=== WHAT THIS TASK INVOLVES ===
Transcribe the listing verbatim. Do not carry over any pictures.
==== SUPPLIED RECORDS ====
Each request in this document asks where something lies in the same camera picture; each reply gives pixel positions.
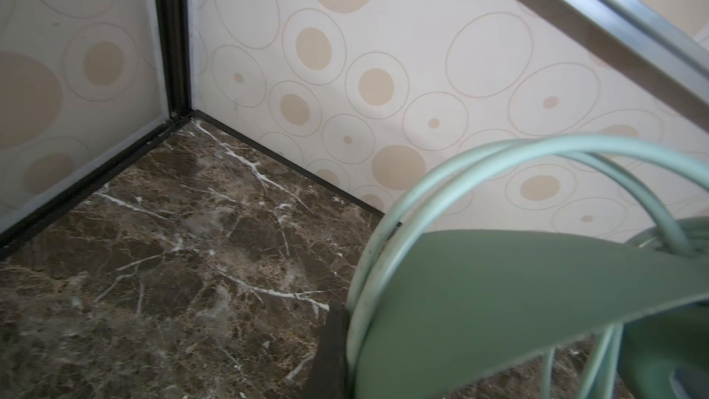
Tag mint green headphone cable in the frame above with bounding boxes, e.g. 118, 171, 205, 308
540, 215, 709, 399

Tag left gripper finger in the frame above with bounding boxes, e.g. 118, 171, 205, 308
303, 301, 351, 399

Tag mint green headphones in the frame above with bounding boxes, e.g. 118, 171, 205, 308
345, 134, 708, 398

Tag black vertical frame post left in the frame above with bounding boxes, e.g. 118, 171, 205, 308
155, 0, 192, 120
====
=== OUTPUT OF THE EXERCISE ===
Each request in this document asks where something lies in the same camera picture; each reply gives pixel positions.
Tag mint green headphone cable in the frame above with bounding boxes, e.g. 118, 171, 205, 308
540, 215, 709, 399

Tag left gripper finger in the frame above with bounding boxes, e.g. 118, 171, 205, 308
303, 301, 351, 399

Tag mint green headphones in the frame above with bounding boxes, e.g. 118, 171, 205, 308
345, 134, 708, 398

Tag black vertical frame post left in the frame above with bounding boxes, e.g. 118, 171, 205, 308
155, 0, 192, 120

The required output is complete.